Okabayashi Takehiro, Shima Yasuo, Sumiyoshi Tatsuaki, Kozuki Akihito, Tokumaru Teppei, Saisaka Yuichi
Department of Gastroenterological Surgery, Kochi Health Sciences Center. Kochi, Japan.
JOP. 2015 Jan 31;16(1):41-4. doi: 10.6092/1590-8577/2678.
The major goals that must be achieved during pancreaticoduodenectomy (PD) include reduction of postoperative hemorrhage and/or operating time. We herein describe a new technique for PD examining right posterior approach PD.

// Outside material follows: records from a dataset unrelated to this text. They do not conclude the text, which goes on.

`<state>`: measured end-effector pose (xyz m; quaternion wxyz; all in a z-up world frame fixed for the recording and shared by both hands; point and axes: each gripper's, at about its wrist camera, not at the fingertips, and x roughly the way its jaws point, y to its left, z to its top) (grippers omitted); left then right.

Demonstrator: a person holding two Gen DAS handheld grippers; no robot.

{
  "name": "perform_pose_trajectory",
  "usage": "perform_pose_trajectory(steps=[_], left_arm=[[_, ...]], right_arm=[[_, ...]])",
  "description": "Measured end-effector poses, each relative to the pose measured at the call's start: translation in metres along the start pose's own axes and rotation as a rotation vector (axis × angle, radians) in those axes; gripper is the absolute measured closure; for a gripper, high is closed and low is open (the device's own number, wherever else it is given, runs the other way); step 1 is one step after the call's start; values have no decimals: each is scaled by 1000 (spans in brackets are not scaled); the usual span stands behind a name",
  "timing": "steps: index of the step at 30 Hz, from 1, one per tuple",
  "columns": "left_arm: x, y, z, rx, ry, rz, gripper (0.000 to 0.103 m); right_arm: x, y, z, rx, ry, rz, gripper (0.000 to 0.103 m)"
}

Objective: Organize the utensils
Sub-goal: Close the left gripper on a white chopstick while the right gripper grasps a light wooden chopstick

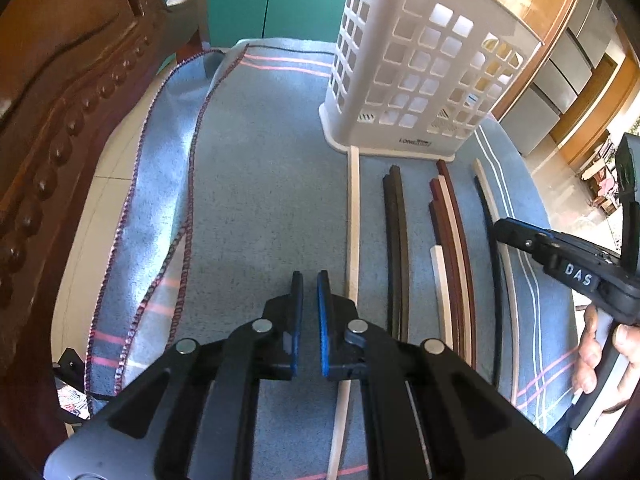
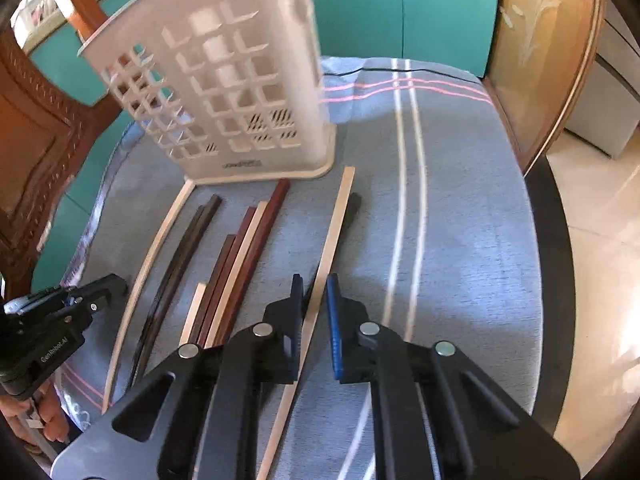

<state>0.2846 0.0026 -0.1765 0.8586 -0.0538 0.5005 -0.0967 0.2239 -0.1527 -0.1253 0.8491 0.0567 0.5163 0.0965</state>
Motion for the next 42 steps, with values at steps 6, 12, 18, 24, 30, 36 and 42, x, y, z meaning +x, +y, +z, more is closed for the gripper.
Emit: perform_pose_trajectory(steps=[6, 12, 18, 24, 30, 36, 42], left_arm=[[2, -14, 8, 19, -21, -2, 75], [15, -28, 11, 47, 3, 11, 74], [15, -20, 9, 22, 21, 31, 92], [9, -14, 3, 29, 42, 17, 92], [18, -18, 19, 26, 44, 48, 76], [34, -37, 35, 104, 32, 171, 76], [38, -39, 42, 83, 24, 168, 86]], right_arm=[[-2, -9, 1, 39, -2, -5, 79], [7, 5, -4, -11, 26, 9, 81], [1, -4, 0, 2, 14, 4, 97], [6, -28, 2, 60, 53, -53, 96], [8, -21, 11, 28, 28, -101, 75], [21, -8, 25, -40, 20, -203, 75], [23, -16, 27, -27, 15, -165, 91]])
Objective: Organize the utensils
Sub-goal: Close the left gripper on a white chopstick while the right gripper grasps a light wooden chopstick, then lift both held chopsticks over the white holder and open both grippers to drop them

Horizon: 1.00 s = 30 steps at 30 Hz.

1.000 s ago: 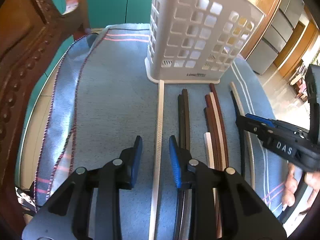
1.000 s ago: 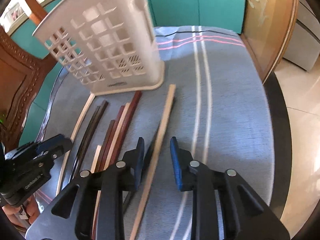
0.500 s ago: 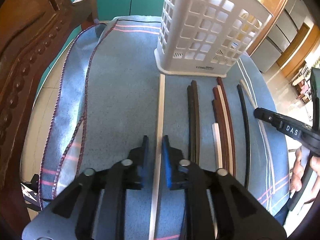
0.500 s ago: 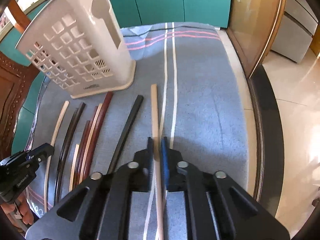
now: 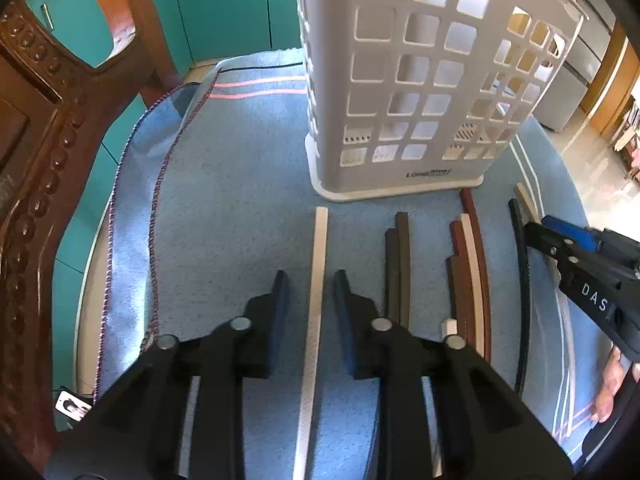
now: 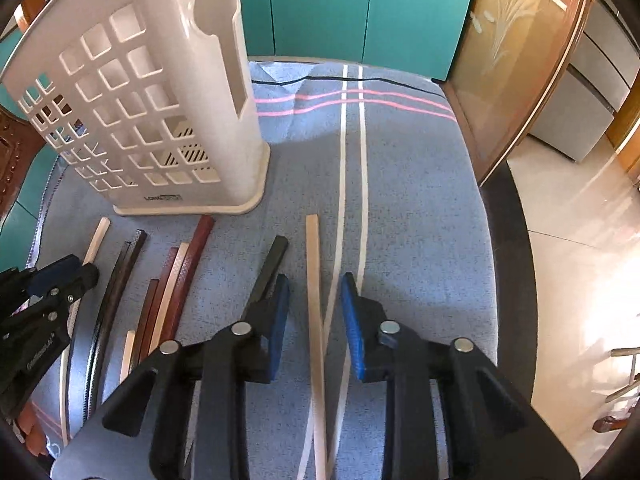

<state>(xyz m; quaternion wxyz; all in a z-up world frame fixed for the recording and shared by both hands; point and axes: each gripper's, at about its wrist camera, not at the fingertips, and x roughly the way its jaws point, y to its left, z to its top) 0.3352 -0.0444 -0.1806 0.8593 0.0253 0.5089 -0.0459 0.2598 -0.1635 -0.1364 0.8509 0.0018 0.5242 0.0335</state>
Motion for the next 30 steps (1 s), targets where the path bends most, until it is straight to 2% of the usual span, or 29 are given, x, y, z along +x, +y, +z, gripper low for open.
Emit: perform_pose_trajectory(steps=[1, 5, 8, 11, 15, 18, 21, 26, 30], left_arm=[[0, 0, 0, -2, -6, 3, 94], [0, 1, 0, -9, -16, 1, 96], [-4, 5, -2, -35, -25, -25, 96], [-26, 5, -6, -35, -70, -50, 96], [-90, 3, -14, -15, -195, -99, 96], [-148, 3, -19, -1, -320, -122, 96], [-188, 4, -16, -2, -410, -154, 96], [-254, 17, 19, -34, -568, -177, 96], [-279, 39, 53, -106, -653, -218, 96]], right_arm=[[1, -2, 0, 1, 0, 14, 96], [0, -8, 5, 6, -10, 57, 97], [-24, -8, -1, 20, -53, 94, 97], [-62, -14, -5, 38, -124, 149, 97], [-131, -25, -13, 51, -254, 242, 96], [-181, -30, -18, 46, -354, 281, 96], [-222, -36, -17, 67, -444, 328, 96], [-271, -42, 17, 119, -598, 412, 96], [-288, -43, 55, 161, -684, 437, 96]])
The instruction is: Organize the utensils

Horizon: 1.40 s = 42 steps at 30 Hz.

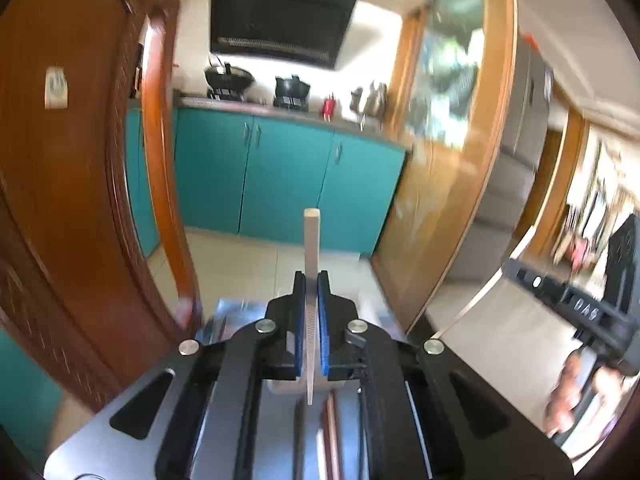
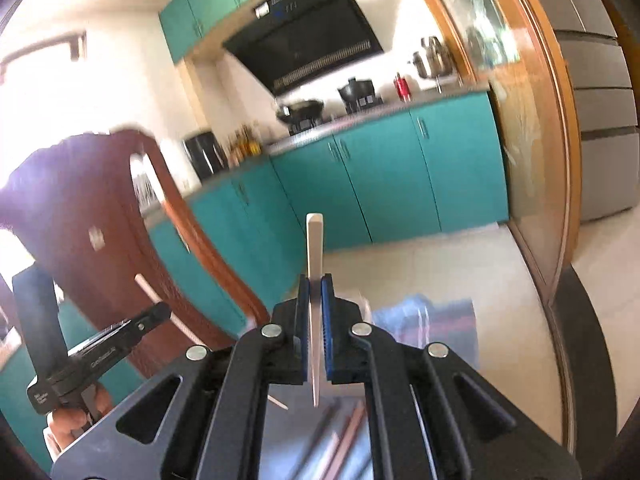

From January 2012 to December 2013, 116 patients underwent PD for periampullary or pancreatic disease. Of these 116 patients, 56 cases were surgically treated for pancreas head or periampullary malignancy and were studied for blood loss volume and length of operation.
An interesting issue in the present study was related to operating time and intra-operative blood loss. The median blood loss volume and operating time were 349 mL (35-3,636 mL) and 276 min (188-467 min), respectively, in patients who underwent a right posterior-approach PD.
The estimated operative blood loss volume and operative time are lower in right posterior approach PD, probably due to clearly detection a route of the inferior pancreaticoduodenal artery from the SMA and following early ligation of the inferior pancreaticoduodenal artery and reduced congestion of the pancreatic head.
胰十二指肠切除术(PD)期间必须实现的主要目标包括减少术后出血和/或缩短手术时间。我们在此描述一种用于PD的新技术,即右后入路PD。
2012年1月至2013年12月,116例患者因壶腹周围或胰腺疾病接受了PD。在这116例患者中,56例因胰头或壶腹周围恶性肿瘤接受手术治疗,并对失血量和手术时长进行了研究。
本研究中一个有趣的问题与手术时间和术中失血有关。接受右后入路PD的患者,中位失血量和手术时间分别为349毫升(35 - 3636毫升)和276分钟(188 - 467分钟)。
右后入路PD的估计手术失血量和手术时间较低,可能是由于能清晰地从肠系膜上动脉(SMA)找到胰十二指肠下动脉的走行,并尽早结扎胰十二指肠下动脉,减少了胰头充血。